22 June 2021
Update 2022: In 2022, the focus was on completing the Security Matrix, its supporting documents (descriptions) and creating/documenting the process for (re)creating new and updated versions of the Delft-FEWS Security Factsheet. This factsheet is the merger of the security matrix (image) containing 10 Delft-FEWS components and 12 security aspects. Each of these 120 cells in the matrix has its own description. For easy maintenance, the descriptions are kept in an Excel document which is (mail) merged with other contributing documents resulting in an official Deltares style document. During processing a backlog of security issues was collected. At the same time new security aspects around secure coding were identified which will be in scope for the next year(s).
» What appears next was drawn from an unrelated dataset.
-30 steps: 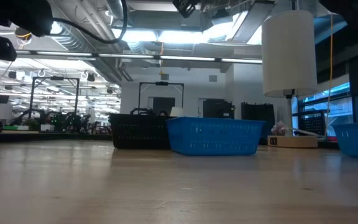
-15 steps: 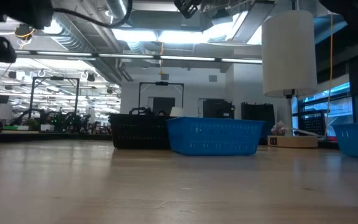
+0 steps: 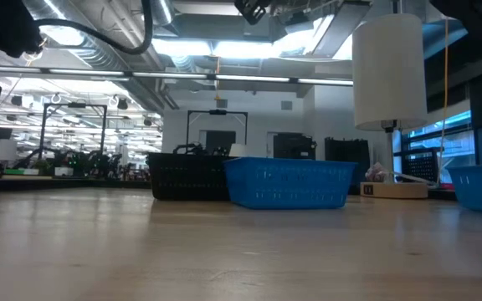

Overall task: Stack baskets by color
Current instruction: Stack the bottom blue bin on top of the top left blue bin

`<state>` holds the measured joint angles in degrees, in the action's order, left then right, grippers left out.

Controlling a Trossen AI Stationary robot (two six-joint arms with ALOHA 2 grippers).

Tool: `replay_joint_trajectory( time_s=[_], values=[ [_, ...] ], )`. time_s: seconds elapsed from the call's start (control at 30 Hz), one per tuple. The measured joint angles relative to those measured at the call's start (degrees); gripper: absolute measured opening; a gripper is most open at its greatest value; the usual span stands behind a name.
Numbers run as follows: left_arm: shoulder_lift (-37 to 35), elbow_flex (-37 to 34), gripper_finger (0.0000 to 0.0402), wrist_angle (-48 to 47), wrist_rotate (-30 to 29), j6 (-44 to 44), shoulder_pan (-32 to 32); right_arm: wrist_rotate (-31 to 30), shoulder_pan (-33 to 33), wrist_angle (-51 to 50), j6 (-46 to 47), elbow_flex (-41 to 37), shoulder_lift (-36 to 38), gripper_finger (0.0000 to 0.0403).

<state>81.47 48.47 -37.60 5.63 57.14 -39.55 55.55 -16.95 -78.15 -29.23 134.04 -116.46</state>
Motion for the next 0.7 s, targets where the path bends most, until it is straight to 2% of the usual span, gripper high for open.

At the end of 2022, agreements were in place to transfer the lead of this roadmap theme from Gert-Jan Schotmeijer to Gerben Boot. The OWASP vulnerability scan runs on our code on a daily basis. Based on the output, third party libraries are upgraded, and all of these actions are now reported in the Release Notes. For severe vulnerabilities which require action a procedure has been drafted and will be finalized in Q1 of 2023.
In 2021 a security matrix was created to visualize all security options per Delft-FEWS component. For all 10 components (Forecasting Shell Server, Master Controller, Database, Admin Interface, Operator Client, Configuration Manager, Archive Server, Database Proxy, FEWS Web Service and Datafeeds) security aspects with respect to 5 domains were assessed and visualized.
The aspects are:
Network Security (Encrypted Network Traffic, Port Security, Access to Delft-FEWS component)
Access Management (MFA, Role Based Access, Access User, OpenID Connect options)
Threat Protection (Access Audit Trail, Change Audit Trail, Session Time-out)
Data (Encrypted Storage)
The outcome of the assessment is that the majority of security aspects is already covered by the latest release of Delft-FEWS. To cover the security aspects which did not fully pass the assessment, small developments are planned for 2022.
We also respond quickly to our daily checks with respect to OWASP messages (OWASP=Open Web Application Security Project) which runs on our build & test environment (TeamCity)
In 2022, we continue learning from our ongoing cloud (migration) projects. These projects are focusing on the up- and downscaling of computational cores using docker containers and switching components on/off from a financial perspective. These external parallel projects are not managed from a roadmap perspective but they explicitly contribute to our cloud knowledge and expertise. From a knowledge sharing perspective we will capture these experiences in our documentation WIKI and we will complete the documentation based on the material(s) we previously shared in the "Delft-FEWS in the cloud" webinar (from January 2022).
Expected effort in 2022: ±40 days
Main contact for this roadmap theme is: Gerben Boot
Update 2021Regarding security, an OWASP top-10 check has been added to our compile & build servers. This means that all third-party libraries in use by Delft-FEWS are assessed for vulnerabilities on a daily basis. An alarm was triggered well in the recent "Log4J" event and we acted accordingly. Our conclusion was that this vulnerability was not directly affecting the Delft-FEWS software itself. For Open Archive users it was necessary to take measures. To rule out any doubts, we decided to publish new and updated package for all supported versions of Delft-FEWS. This public page describes the impact and this page contains the necessary and optional steps to deploy one of these versions (wiki login required). We expect to publish the Delft-FEWS security Principles and Guidelines for our clients soon. For interested stakeholders and potential clients we have compiled them in management summary.
In addition to the security aspects that already have our attention in developing, deploying and maintaining Delft-FEWS, we will focus in 2021 on (i) role based access, (ii) encrypted data and connections and (iii) the management of third party libraries.
Like any other software package, security principles and guidelines must be applied. These will be available in two documents and delivered this year.